## WORK TASK
Everything in the listing below should be repeated exactly.

-------- DATA --------

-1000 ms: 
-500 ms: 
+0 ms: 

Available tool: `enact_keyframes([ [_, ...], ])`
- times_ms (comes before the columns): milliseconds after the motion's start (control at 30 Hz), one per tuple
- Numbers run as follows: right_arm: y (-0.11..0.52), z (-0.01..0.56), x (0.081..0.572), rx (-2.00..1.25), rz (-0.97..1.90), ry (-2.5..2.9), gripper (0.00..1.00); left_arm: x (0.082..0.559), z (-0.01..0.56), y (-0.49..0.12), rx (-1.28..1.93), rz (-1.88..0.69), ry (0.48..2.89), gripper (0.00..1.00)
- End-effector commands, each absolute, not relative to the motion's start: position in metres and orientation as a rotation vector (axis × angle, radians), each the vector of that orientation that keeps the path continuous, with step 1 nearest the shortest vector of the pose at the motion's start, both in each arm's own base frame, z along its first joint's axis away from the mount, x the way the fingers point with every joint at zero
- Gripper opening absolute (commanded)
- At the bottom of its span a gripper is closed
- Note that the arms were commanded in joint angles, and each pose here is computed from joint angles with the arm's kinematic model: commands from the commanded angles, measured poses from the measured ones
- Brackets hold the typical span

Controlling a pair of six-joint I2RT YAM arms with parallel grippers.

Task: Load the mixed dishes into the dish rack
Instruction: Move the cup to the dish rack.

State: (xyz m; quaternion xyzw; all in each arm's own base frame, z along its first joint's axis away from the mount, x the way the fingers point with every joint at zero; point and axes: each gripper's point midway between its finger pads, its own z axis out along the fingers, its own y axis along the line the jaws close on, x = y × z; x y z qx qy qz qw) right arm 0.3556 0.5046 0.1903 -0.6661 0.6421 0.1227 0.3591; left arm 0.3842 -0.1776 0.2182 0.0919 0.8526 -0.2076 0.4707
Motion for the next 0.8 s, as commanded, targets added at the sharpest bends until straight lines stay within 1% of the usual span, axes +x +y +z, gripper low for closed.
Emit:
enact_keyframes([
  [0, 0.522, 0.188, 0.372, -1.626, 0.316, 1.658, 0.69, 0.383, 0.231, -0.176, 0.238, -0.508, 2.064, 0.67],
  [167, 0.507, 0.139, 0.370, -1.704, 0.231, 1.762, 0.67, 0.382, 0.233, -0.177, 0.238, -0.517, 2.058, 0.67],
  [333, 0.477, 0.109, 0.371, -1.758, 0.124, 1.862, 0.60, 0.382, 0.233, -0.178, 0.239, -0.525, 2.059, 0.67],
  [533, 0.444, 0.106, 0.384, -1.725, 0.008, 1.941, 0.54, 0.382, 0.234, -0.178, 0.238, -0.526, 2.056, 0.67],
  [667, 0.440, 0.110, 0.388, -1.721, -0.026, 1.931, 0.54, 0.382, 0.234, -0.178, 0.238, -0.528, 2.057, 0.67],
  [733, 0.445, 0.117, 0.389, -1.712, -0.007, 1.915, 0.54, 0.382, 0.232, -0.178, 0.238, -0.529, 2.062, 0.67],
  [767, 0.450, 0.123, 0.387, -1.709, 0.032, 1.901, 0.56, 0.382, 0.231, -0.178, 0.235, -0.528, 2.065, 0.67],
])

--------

## EXERCISE ANSWER
-1000 ms: 
-500 ms: 
+0 ms: 

Available tool: `enact_keyframes([ [_, ...], ])`
- times_ms (comes before the columns): milliseconds after the motion's start (control at 30 Hz), one per tuple
- Numbers run as follows: right_arm: y (-0.11..0.52), z (-0.01..0.56), x (0.081..0.572), rx (-2.00..1.25), rz (-0.97..1.90), ry (-2.5..2.9), gripper (0.00..1.00); left_arm: x (0.082..0.559), z (-0.01..0.56), y (-0.49..0.12), rx (-1.28..1.93), rz (-1.88..0.69), ry (0.48..2.89), gripper (0.00..1.00)
- End-effector commands, each absolute, not relative to the motion's start: position in metres and orientation as a rotation vector (axis × angle, radians), each the vector of that orientation that keeps the path continuous, with step 1 nearest the shortest vector of the pose at the motion's start, both in each arm's own base frame, z along its first joint's axis away from the mount, x the way the fingers point with every joint at zero
- Gripper opening absolute (commanded)
- At the bottom of its span a gripper is closed
- Note that the arms were commanded in joint angles, and each pose here is computed from joint angles with the arm's kinematic model: commands from the commanded angles, measured poses from the measured ones
- Brackets hold the typical span

Controlling a pair of six-joint I2RT YAM arms with parallel grippers.

Task: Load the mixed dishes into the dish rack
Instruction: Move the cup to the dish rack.

State: (xyz m; quaternion xyzw; all in each arm's own base frame, z along its first joint's axis away from the mount, x the way the fingers point with every joint at zero; point and axes: each gripper's point midway between its finger pads, its own z axis out along the fingers, its own y axis along the line the jaws close on, x = y × z; x y z qx qy qz qw) right arm 0.3556 0.5046 0.1903 -0.6661 0.6421 0.1227 0.3591; left arm 0.3842 -0.1776 0.2182 0.0919 0.8526 -0.2076 0.4707
Motion for the next 0.8 s, as commanded, targets added at the sharpest bends until straight lines stay within 1% of the usual span, axes +x +y +z, gripper low for closed.
Emit:
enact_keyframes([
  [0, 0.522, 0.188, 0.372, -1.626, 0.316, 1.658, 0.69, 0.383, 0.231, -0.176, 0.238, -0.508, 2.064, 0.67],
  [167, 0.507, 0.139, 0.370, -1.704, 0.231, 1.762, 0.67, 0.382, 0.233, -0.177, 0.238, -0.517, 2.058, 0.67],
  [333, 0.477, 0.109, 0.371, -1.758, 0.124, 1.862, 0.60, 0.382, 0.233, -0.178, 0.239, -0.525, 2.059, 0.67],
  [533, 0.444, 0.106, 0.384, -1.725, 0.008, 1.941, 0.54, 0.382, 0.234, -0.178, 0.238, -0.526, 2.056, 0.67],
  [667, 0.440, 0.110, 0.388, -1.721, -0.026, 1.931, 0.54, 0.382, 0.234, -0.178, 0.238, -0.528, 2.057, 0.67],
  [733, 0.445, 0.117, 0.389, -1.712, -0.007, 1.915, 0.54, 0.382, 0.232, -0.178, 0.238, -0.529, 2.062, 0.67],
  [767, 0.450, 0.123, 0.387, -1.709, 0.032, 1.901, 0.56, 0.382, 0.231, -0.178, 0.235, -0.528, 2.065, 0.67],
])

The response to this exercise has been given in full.